Published in final edited form as: Early Interv Psychiatry. 2015 Mar 23;11(4):290–295. doi: 10.1111/eip.12237

The Role of Social Media and the Internet in Pathways to Care for Adolescents and Young Adults with Psychotic Disorders and Non-Psychotic Mood Disorders

Michael Birnbaum 1,2,3, Asra Rizvi 1,3, Christoph Correll 1,2,3, John Kane 1,2,3
PMCID: PMC4580496  NIHMSID: NIHMS673329  PMID: 25808317

Background and Objectives

The emphasis on reducing the duration of untreated psychosis (DUP) in early phase psychotic disorders has illuminated the complex and convoluted trajectories by which patients and their families access appropriate behavioral health care. Gaining an understanding of the factors that influence pathways to care for individuals with psychotic disorders is crucial to achieving the key objectives of early symptom identification and service engagement. Research to date has explored pathways to care by focusing primarily on identifying the initial professional and non professional contacts,1,2,3 determining the number of contacts prior to receiving appropriate psychiatric intervention,4,5 outlining the many referral sources, as well as ascertaining relevant contributors to referral delays.6,7,8 The period of time prior to making the first contact has been a notable and neglected area of pathways to care research. The events leading up to, and informing, help seeking behavior undoubtedly impact pathways to care and DUP.

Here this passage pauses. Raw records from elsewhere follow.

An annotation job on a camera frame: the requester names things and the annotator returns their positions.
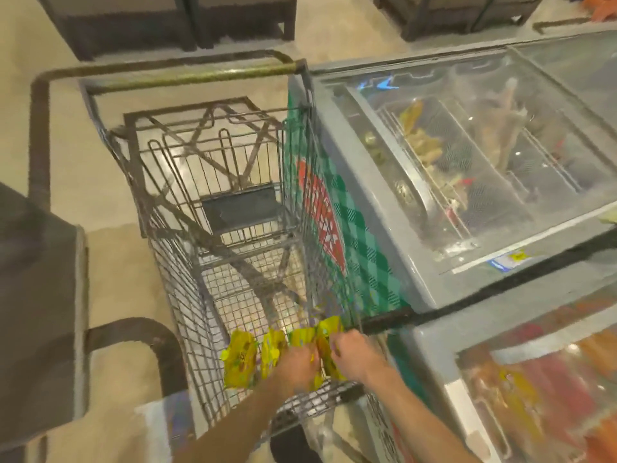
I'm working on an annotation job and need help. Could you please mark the dark wood panel display stand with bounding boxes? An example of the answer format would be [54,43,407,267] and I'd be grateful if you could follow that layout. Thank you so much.
[36,0,196,61]
[371,0,483,42]
[185,0,298,49]
[470,0,548,27]

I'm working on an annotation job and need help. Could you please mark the pale frozen food packs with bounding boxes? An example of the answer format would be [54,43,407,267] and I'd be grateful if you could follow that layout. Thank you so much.
[366,77,531,227]

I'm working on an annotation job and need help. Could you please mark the orange red frozen food packs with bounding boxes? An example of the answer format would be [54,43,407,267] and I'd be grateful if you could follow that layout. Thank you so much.
[458,303,617,463]

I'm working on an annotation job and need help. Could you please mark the person's right forearm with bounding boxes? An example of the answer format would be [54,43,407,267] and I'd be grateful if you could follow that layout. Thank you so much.
[368,366,483,463]

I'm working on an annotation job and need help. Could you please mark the person's left leg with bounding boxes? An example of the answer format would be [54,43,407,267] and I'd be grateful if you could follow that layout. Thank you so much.
[269,425,323,463]

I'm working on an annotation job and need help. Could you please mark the person's left forearm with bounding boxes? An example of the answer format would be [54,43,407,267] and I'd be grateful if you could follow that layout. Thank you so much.
[171,378,309,463]

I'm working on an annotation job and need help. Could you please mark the person's right hand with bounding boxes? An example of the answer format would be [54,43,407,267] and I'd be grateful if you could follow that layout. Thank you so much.
[330,330,393,386]

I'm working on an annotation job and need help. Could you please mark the green checked chest freezer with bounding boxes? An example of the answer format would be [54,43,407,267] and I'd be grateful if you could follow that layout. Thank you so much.
[287,29,617,316]

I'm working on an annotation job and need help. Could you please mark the orange plastic stool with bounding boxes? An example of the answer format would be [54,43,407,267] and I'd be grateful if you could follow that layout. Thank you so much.
[580,0,617,23]

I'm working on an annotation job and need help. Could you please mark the person's left hand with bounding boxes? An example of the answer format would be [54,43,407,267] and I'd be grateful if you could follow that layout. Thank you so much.
[272,341,322,397]

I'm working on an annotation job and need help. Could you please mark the small blue yellow label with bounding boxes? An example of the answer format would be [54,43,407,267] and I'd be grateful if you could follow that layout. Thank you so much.
[487,249,531,273]

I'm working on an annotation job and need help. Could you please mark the chest freezer with sausage picture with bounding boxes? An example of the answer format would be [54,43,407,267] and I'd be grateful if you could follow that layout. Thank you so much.
[385,248,617,463]

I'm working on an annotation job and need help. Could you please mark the grey wire shopping cart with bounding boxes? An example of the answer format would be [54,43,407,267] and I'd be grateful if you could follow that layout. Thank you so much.
[79,58,382,463]

A critical development in recent years has been the enormous growth of internet and social media use, particularly among young people. Social media and the internet have transformed the way youth interact, learn, communicate and share information. According to a recent survey, 90% of all United States teens have used social media placing it ahead of texting (87%), email (77%) and instant messaging (63%). Three-quarters of teens have their own personal social networking site, and nearly one in three teens visits their social networking profile several times a day or more.9 Additionally, more than 93% of both teens and young adults in the United States use the internet on a regular basis.10 Young people in particular are increasingly using the internet as a source for obtaining physical as well as behavioral health related information.11,12 Although the onset of psychotic symptoms is likely to occur during adolescence for many individuals,13 there has been remarkably little research on how the internet and social media impact pathways to care and help seeking behaviors in youth. Limited previous reports have suggested that online information and communication technologies, including social networking sites are utilized and well received by young people, including those with psychosis. Additionally many young people demonstrate positive attitudes toward internet based psychiatric interventions including online peer-support groups, online family interventions, and psychoeducation.14

Given that millions of adolescents and young adults in the United States are online and share ideas on social networking sites every day, we set out to explore help seeking behaviors and pathways to care in youth with a psychotic-spectrum disorders (PSD) and non-psychotic mood disorders (NPMD), emphasizing how online resources are being used in response to emerging symptoms. The aim of this study was to gather results that could inform future research projects exploring innovative internet-based means of outreach and engagement targeting DUP reduction and improving pathways to care. We hypothesized that an overwhelming majority of youth with early phase PSD and NPMD would utilize social media and the internet before and during symptom onset, seek information about mental health and be open to being approached via social media by early outreach and intervention teams.

Methods

Participants between the ages of 12 to 21 years old were recruited from The Zucker Hillside Hospital’s adolescent and adult inpatient units as well as outpatient departments. All participants had either a primary psychotic disorder or a non-psychotic major depressive or bipolar disorder diagnosed within the last 24 months.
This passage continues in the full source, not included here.